Turnout for the June 6 event in Hempstead “knocked me over,” Ahmad said, calling it “wonderful.”
“Obviously it means a lot to me and to my community, but I think for the Town of Hempstead it proves that we are here, we are a town of inclusion, we welcome all our neighbors and new residents into a family,” said Ahmad, who was born in Uganda, grew up in England and immigrated to the United States in 1983.
Other Muslim leaders see encouraging signs of acceptance, too.
“We are lucky to be living on Long Island,” said Habeeb Ahmed, a leader of the Long Island Islamic Center in Westbury. “By and large in Nassau County, the officials are very accepting, very cooperative.”
His mosque hosted an interfaith Iftar that attracted several hundred people, including local officials and religious leaders.
At the Masjid Darul Quran mosque in Bay Shore, members have long had good relations with neighbors, officials and law enforcement, said Dr. Hafiz Rehman, a leader of the mosque. Underscoring the growth of the Muslim community on Long Island, the number of people attending the final Iftar at the mosque has grown from about 400 a decade ago to more than 700 that are expected this year, he said.
The mosque has received a growing number of non-Muslim visitors since Trump defeated Democrat Hillary Clinton, Rehman said. “There is more support since Trump was elected,” he said. “There is always a blessing in disguise.”
Not everyone is optimistic. Mohsen Elsayed, a Muslim who is director of finance for the Town of Islip, said he is deeply discouraged by actions against Muslims that have occurred in various locales across the country since Trump’s election.
“I loved every moment I lived here in this country until recently we find some kind of ignorant people who show the hate and anger toward us for no reason,” said Elsayed, who has lived here for 35 years.

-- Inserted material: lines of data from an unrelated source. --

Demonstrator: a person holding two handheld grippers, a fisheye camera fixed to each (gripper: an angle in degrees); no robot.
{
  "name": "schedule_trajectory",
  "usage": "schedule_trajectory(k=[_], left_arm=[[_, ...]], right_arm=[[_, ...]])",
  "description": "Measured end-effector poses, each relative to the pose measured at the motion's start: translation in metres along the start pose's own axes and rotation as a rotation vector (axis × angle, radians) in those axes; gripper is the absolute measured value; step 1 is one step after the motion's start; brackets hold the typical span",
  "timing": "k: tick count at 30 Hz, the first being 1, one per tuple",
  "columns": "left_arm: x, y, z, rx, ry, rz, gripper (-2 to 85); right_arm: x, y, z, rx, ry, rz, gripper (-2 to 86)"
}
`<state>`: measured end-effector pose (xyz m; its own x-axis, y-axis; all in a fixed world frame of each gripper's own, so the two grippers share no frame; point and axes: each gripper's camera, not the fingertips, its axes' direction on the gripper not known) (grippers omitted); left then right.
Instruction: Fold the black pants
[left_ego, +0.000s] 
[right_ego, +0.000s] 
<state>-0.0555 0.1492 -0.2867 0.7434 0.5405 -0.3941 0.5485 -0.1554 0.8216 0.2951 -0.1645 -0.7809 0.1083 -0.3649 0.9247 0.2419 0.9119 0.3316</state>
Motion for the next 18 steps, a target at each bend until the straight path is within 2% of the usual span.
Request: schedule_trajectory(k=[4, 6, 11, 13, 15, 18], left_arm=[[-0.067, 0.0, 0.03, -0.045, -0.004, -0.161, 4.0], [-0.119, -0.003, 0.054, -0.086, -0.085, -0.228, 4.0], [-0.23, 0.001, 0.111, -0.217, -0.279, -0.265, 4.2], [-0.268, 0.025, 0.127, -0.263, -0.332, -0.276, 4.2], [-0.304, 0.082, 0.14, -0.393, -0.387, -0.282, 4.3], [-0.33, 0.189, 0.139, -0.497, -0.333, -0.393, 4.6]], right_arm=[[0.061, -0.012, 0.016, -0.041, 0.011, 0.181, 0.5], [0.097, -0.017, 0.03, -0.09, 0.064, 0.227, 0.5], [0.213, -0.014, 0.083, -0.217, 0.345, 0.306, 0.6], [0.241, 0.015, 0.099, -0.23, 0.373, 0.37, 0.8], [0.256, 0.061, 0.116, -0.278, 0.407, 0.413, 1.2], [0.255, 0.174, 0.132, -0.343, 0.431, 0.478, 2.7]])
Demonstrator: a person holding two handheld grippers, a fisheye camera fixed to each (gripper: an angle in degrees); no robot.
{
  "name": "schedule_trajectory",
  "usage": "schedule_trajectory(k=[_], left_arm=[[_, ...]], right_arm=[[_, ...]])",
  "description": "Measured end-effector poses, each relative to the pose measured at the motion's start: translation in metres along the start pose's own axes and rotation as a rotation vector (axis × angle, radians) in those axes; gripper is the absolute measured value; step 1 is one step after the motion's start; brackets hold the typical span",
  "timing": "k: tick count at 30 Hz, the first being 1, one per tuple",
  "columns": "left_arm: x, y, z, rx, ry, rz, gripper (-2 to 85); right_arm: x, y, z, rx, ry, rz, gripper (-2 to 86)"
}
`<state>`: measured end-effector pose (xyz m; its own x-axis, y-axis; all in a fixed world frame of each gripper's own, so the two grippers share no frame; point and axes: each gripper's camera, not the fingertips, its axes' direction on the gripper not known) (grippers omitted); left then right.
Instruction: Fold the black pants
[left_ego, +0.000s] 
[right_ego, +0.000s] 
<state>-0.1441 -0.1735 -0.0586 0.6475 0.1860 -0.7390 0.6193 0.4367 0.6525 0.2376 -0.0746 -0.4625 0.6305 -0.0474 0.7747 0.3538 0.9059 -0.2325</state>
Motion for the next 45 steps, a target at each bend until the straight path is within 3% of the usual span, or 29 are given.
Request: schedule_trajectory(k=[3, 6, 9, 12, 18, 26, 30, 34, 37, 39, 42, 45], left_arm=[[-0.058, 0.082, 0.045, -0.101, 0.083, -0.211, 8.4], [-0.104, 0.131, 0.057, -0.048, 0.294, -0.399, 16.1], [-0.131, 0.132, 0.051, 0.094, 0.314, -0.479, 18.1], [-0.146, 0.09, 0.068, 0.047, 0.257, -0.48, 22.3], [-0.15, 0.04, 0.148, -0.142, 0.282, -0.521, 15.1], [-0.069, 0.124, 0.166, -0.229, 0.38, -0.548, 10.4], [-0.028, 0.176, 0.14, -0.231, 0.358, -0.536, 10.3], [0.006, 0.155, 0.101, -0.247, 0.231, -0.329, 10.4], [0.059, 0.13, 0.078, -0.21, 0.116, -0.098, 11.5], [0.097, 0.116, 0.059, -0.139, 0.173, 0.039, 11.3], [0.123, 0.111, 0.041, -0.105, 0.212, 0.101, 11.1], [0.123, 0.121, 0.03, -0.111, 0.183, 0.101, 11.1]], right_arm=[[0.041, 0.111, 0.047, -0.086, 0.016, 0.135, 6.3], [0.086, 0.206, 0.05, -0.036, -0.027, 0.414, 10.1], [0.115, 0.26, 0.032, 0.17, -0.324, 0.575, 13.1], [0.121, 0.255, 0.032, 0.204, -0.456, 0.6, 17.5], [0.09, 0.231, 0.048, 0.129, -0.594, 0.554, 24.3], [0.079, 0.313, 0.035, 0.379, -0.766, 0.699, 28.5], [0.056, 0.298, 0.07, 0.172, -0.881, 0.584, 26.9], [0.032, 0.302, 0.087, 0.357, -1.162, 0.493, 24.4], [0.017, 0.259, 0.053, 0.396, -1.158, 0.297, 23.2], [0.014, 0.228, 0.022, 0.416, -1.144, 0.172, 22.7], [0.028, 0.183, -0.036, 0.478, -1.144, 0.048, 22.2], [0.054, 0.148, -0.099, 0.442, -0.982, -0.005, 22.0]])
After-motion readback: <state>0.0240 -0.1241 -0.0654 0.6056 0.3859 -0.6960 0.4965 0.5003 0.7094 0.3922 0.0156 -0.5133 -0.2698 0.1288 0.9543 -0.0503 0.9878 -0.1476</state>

Ramadan is the holiest time of the year for Muslims. In addition to fasting — as many as 17 hours a day this year — it is marked by reflection, prayer, charity and making amends to those one has offended.
It is one of the five pillars of Islam, which with 1.6 billion followers is the largest religion in the world after Christianity and is the fastest-growing major religion. Long Island is home to an estimated 80,000 Muslims.
The end of Ramadan is followed by the three-day festival of Eid al-Fitr, which starts Sunday. The first day will begin with special prayer sessions at most of Long Island’s more than two dozen mosques. Attendance has grown so much at the Bay Shore mosque that five prayer sessions are scheduled, starting at 7:30 a.m. and running every hour, Rehman said.
After prayers, the faithful will return to their homes for special meals with family and friends, and children will receive gifts.